◆ **How to complete this task**
Quote exactly, and only, the lines of the material below from the line with "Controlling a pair" through the line with "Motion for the".

***** Material provided *****

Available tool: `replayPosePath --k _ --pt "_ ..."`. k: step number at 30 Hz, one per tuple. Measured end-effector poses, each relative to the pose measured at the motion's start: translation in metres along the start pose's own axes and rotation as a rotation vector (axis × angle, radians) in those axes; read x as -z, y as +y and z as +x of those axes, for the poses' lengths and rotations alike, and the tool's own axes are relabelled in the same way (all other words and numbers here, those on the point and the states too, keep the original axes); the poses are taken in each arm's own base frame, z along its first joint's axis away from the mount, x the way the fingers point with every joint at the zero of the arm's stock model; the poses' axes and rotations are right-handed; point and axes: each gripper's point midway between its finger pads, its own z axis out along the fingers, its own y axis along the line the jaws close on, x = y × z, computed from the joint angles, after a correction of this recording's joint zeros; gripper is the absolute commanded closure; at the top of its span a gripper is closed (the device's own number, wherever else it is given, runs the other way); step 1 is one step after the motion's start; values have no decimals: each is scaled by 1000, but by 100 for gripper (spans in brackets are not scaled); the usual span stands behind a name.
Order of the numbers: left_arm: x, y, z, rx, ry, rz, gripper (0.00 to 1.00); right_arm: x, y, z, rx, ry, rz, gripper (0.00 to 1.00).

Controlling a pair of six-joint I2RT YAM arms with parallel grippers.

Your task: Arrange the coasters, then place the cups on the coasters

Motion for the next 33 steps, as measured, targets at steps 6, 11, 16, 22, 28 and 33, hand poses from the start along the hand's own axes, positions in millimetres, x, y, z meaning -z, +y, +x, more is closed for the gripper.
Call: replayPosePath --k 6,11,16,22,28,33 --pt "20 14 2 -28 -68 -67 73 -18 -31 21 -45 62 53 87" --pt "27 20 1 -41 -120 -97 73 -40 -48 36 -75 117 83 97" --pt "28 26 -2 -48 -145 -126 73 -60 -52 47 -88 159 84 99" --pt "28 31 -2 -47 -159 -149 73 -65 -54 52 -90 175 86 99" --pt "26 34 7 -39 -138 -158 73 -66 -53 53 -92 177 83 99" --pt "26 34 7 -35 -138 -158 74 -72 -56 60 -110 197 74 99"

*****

◆ **Output for this exercise**
Controlling a pair of six-joint I2RT YAM arms with parallel grippers.

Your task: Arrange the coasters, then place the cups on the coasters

Motion for the next 33 steps, as measured, targets at steps 6, 11, 16, 22, 28 and 33, hand poses from the start along the hand's own axes, positions in millimetres, x, y, z meaning -z, +y, +x, more is closed for the gripper.

Nothing remains to be added to the response.